Surface viscosities of lipid bilayers determined from equilibrium molecular dynamics simulations

Lipid membrane viscosity is critical to biological function. Bacterial cells grown in different environments alter their lipid composition in order to maintain a specific viscosity, and membrane viscosity has been linked to the rate of cellular respi-ration. To understand the factors that determine the viscosity of a membrane, we ran equilibrium all-atom simulations of single component lipid bilayers and calculated their viscosities. The viscosity was calculated via a Green-Kubo relation, with the stress -tensor autocorrelation function modeled by a stretched exponential function. By simulating a series of lipids at different temper-atures, we establish the dependence of viscosity on several aspects of lipid chemistry, including hydrocarbon chain length, unsaturation, and backbone structure.
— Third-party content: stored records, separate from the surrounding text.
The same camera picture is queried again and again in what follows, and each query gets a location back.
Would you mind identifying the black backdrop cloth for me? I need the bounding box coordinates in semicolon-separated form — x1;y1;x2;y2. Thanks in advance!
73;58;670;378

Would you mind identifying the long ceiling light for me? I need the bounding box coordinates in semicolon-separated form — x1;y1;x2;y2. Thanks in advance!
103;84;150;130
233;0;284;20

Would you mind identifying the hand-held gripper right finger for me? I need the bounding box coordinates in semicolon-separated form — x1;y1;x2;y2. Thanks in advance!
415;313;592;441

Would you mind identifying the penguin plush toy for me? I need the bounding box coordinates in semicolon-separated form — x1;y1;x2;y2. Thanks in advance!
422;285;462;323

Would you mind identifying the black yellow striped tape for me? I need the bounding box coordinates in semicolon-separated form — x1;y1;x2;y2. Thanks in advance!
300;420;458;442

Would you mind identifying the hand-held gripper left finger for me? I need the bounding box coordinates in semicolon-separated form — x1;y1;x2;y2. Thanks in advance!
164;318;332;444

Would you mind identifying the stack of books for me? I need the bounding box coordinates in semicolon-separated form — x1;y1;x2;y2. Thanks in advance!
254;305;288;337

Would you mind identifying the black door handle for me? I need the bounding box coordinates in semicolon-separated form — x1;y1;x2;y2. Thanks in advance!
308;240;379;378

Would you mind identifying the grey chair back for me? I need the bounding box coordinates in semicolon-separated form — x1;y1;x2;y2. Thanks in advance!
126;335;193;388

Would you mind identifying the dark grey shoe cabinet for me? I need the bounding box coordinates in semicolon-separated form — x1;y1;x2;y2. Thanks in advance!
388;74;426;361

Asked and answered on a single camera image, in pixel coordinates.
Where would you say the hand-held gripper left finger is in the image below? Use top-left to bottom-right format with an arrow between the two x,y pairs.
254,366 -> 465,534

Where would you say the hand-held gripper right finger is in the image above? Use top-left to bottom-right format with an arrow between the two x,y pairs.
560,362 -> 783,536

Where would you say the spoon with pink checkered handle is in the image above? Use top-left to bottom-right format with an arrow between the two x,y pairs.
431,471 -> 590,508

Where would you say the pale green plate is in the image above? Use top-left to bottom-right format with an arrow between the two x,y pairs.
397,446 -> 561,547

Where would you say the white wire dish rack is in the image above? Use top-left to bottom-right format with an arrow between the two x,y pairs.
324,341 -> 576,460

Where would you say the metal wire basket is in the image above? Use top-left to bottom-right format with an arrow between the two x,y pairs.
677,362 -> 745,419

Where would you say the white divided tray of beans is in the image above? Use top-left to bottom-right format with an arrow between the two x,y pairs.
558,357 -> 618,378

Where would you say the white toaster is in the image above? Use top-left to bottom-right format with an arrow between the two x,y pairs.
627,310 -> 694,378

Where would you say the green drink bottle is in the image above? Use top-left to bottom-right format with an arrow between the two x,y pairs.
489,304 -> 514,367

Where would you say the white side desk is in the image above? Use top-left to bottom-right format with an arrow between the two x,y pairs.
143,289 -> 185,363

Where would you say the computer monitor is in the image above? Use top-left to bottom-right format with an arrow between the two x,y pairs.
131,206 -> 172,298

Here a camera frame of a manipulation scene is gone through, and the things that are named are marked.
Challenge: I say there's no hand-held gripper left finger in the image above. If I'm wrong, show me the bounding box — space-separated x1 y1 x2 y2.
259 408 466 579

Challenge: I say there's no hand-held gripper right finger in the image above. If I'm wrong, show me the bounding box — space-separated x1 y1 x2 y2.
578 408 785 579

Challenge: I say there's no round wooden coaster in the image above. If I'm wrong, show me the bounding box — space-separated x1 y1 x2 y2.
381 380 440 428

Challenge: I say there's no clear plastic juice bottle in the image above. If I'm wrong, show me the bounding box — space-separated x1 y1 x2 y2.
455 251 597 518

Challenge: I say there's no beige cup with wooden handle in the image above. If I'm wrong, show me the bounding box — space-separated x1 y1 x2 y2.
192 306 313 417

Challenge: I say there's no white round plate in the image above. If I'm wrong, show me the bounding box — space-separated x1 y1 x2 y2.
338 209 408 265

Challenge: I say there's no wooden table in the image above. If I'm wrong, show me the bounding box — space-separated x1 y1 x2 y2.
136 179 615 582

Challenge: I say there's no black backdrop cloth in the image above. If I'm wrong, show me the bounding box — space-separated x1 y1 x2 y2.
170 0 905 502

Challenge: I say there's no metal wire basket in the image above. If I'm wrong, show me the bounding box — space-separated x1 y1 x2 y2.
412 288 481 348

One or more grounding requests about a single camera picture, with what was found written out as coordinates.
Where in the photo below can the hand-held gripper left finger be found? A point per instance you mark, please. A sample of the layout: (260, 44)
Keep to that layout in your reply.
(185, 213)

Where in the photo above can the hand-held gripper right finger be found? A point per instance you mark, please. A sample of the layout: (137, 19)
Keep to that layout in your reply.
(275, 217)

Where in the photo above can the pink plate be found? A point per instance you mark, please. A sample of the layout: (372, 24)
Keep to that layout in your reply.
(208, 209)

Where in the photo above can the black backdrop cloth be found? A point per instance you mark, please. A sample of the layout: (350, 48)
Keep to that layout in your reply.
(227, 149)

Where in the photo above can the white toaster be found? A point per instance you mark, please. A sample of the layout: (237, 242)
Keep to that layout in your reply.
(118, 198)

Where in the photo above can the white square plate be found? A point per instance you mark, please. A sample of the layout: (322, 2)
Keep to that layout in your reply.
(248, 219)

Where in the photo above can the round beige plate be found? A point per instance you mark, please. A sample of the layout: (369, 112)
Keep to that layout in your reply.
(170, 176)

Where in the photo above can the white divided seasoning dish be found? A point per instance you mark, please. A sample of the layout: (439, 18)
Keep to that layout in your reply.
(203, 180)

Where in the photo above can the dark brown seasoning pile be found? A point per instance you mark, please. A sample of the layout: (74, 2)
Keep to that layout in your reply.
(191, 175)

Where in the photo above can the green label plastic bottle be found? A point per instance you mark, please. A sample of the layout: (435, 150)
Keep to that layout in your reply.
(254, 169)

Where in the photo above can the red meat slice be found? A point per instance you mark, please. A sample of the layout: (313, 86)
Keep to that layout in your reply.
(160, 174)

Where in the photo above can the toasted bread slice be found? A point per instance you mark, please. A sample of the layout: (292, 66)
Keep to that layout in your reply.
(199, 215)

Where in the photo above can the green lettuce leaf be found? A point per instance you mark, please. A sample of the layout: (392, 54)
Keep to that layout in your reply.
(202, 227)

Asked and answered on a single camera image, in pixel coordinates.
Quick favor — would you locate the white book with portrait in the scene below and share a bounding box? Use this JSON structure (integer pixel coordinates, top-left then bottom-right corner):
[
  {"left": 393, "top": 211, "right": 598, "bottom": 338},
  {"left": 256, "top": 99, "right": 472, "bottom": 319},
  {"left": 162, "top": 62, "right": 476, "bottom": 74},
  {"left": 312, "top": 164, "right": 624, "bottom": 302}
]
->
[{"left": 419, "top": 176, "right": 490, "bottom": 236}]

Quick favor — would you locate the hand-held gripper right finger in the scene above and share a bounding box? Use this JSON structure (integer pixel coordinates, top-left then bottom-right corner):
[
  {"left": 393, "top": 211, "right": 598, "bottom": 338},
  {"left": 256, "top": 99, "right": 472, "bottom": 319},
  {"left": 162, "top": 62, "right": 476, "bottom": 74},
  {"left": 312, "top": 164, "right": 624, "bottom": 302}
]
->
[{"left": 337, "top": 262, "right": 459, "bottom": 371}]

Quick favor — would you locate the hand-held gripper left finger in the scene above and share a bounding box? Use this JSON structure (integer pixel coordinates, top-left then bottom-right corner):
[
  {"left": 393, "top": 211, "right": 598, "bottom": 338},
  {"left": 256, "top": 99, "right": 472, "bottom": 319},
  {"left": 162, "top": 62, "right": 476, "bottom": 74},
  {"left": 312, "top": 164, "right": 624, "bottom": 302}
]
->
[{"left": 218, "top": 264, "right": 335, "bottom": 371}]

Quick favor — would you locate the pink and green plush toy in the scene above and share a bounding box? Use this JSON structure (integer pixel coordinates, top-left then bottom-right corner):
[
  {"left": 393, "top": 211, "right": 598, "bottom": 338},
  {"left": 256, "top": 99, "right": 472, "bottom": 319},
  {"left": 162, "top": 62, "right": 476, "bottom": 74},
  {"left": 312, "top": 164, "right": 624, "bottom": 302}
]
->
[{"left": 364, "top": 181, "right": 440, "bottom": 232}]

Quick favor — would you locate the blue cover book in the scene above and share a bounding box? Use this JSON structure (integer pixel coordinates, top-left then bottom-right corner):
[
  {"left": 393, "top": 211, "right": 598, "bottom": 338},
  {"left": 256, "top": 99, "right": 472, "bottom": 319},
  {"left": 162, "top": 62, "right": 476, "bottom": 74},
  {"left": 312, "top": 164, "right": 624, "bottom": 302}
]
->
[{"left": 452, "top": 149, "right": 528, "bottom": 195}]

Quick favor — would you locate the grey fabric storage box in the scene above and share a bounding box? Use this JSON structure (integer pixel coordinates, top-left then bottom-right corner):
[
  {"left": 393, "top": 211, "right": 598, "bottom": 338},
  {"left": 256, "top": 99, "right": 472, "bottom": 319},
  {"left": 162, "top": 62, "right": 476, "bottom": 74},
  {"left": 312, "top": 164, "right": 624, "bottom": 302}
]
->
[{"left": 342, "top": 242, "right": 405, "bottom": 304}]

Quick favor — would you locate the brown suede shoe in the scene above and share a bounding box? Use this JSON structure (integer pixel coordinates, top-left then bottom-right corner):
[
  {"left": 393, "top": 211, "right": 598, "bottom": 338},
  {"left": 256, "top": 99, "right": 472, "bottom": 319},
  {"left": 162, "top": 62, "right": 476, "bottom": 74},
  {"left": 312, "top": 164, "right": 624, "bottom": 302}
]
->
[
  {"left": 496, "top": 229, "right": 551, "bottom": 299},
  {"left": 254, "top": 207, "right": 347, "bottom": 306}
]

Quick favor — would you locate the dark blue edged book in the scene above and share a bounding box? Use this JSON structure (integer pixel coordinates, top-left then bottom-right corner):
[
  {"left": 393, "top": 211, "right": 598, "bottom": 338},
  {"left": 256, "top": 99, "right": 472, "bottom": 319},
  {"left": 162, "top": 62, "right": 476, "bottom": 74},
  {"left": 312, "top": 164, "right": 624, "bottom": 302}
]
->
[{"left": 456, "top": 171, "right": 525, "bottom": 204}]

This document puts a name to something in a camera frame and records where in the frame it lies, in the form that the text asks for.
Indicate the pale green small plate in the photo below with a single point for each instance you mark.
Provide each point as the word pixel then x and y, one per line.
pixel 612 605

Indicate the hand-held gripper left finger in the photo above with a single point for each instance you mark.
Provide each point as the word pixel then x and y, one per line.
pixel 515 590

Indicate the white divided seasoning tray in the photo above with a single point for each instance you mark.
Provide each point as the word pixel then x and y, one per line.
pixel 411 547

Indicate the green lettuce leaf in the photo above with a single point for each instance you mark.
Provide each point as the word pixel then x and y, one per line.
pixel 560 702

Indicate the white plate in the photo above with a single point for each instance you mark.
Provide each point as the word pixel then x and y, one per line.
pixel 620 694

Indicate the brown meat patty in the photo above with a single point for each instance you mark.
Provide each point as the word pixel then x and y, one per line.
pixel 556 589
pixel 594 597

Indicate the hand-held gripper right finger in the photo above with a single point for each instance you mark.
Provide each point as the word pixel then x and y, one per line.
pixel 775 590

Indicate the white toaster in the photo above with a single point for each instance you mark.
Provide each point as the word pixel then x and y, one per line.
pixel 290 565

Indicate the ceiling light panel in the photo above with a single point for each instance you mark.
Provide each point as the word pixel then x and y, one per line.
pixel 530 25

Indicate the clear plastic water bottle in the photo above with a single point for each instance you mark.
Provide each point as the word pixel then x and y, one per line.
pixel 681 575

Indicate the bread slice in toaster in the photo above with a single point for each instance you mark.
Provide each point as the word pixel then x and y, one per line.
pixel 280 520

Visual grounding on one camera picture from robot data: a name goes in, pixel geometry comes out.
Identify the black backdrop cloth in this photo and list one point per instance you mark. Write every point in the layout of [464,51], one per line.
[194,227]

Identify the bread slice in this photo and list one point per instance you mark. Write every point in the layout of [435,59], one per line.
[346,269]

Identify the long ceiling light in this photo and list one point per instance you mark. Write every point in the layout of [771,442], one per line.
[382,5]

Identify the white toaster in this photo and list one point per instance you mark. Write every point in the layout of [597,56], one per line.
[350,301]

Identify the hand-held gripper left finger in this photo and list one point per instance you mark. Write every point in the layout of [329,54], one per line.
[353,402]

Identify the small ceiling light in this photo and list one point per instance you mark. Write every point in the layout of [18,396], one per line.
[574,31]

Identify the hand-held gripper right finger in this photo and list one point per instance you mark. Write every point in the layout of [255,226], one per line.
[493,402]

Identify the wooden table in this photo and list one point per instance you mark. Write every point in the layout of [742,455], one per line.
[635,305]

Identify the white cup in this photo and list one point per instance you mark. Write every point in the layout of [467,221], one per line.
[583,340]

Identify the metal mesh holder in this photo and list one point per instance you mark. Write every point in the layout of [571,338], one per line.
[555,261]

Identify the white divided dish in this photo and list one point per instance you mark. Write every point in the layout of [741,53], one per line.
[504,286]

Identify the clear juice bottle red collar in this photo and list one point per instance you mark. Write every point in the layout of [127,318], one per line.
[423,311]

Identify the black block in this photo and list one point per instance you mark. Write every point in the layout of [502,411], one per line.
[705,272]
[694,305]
Sphingomyelin is found to have a remarkably high viscosity, roughly 20 times that of DPPC. Furthermore, we find that inclusion of the entire range of the dispersion interaction increases viscosity by up to 140%. The simulated viscosities are similar to experimental values obtained from the rotational dynamics of small chromophores and from the diffusion of integral membrane proteins but significantly lower than recent measurements based on the deformation of giant vesicles.SIGNIFICANCE Viscosity is a critical property of cell membranes that is actively regulated and known to control the rate of reactions that require the diffusion and encounter of proteins and small molecules. However, experimental measurements span more than an order of magnitude in the obtained viscosity depending on the technique and analysis. Extensive simulations of membrane viscosity are presented in order to make progress toward a unified understanding of membrane viscosity.